Donaugeflüster

Herdentrieb


Ein Blick über die Donau entlang der steinernen Brücke hin zum Regensburger Dom.

Ein Blick über die Donau entlang der steinernen Brücke hin zum Regensburger Dom.

Den Herdentrieb verortet man gemeinhin im Tierreich. Aber auch in der Regensburger Altstadt kann man das Verhaltensmuster in diesen Tagen des öfteren beobachten. Große Gruppen von Menschen folgen meist einem Anführer, der ein Schild in die Höhe hält. Diese Menschen sprechen verschiedene Sprachen, sie halten ihre Handys in die Luft und reagieren kaum auf ihre Umwelt.

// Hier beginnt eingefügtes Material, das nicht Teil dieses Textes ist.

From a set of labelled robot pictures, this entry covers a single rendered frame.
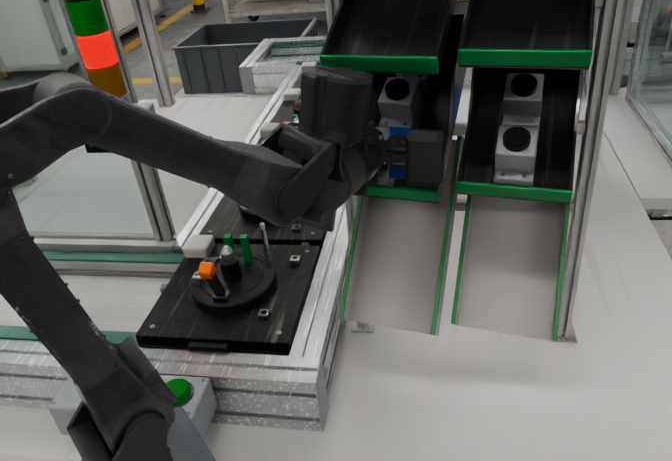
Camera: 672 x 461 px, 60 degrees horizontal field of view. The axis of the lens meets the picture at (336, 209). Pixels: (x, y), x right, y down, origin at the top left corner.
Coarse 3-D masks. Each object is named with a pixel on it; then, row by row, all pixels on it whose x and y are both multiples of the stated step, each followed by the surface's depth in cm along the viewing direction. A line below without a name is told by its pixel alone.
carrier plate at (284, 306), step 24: (192, 264) 101; (288, 264) 98; (312, 264) 98; (168, 288) 96; (288, 288) 93; (168, 312) 91; (192, 312) 90; (288, 312) 88; (144, 336) 87; (168, 336) 86; (192, 336) 86; (216, 336) 85; (240, 336) 85; (264, 336) 84; (288, 336) 84
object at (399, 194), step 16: (464, 16) 76; (448, 48) 84; (448, 64) 82; (384, 80) 83; (432, 80) 81; (448, 80) 80; (432, 96) 79; (448, 96) 79; (432, 112) 78; (448, 112) 77; (432, 128) 76; (448, 128) 72; (448, 144) 72; (368, 192) 72; (384, 192) 71; (400, 192) 70; (416, 192) 69; (432, 192) 68
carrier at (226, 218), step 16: (224, 208) 116; (240, 208) 112; (208, 224) 112; (224, 224) 111; (240, 224) 111; (256, 224) 110; (272, 224) 110; (256, 240) 106; (272, 240) 106; (288, 240) 105; (304, 240) 104; (320, 240) 104
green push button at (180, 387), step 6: (180, 378) 79; (168, 384) 78; (174, 384) 78; (180, 384) 78; (186, 384) 77; (174, 390) 77; (180, 390) 77; (186, 390) 77; (180, 396) 76; (186, 396) 76; (174, 402) 76; (180, 402) 76
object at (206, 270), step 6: (210, 258) 85; (216, 258) 85; (204, 264) 83; (210, 264) 83; (198, 270) 83; (204, 270) 83; (210, 270) 82; (204, 276) 83; (210, 276) 83; (216, 276) 85; (210, 282) 85; (216, 282) 85; (216, 288) 86; (222, 288) 88; (216, 294) 88; (222, 294) 88

Man kann sich schon denken. Das sind die Touristen. Treten sie in einer Horde auf, versperren sie großflächig Plätze und Gassen. Für Einheimische ist es dann unmöglich, diese Ansammlung zu passieren. Die Herde teilt sich nicht, um den Weg freizumachen. Sie folgt unbeirrt dem Anführer. Einer nach dem anderen. Nicht die kleinste Lücke lässt sich finden, um doch noch zügig hindurch zu kommen. Dem Einheimischen, der dieses Szenario gewöhnt ist, bleibt nur, abzuwarten, bis das letzte Herdenmitglied den Weg wieder freimacht. Versuche, mit der Fahrradklingel einen Fluchtinstinkt auszulösen, scheitern regelmäßig. Es bleibt nur Gelassenheit. Abwarten. Vielleicht sollte man diesen Beitrag zur Entschleunigung positiv sehen.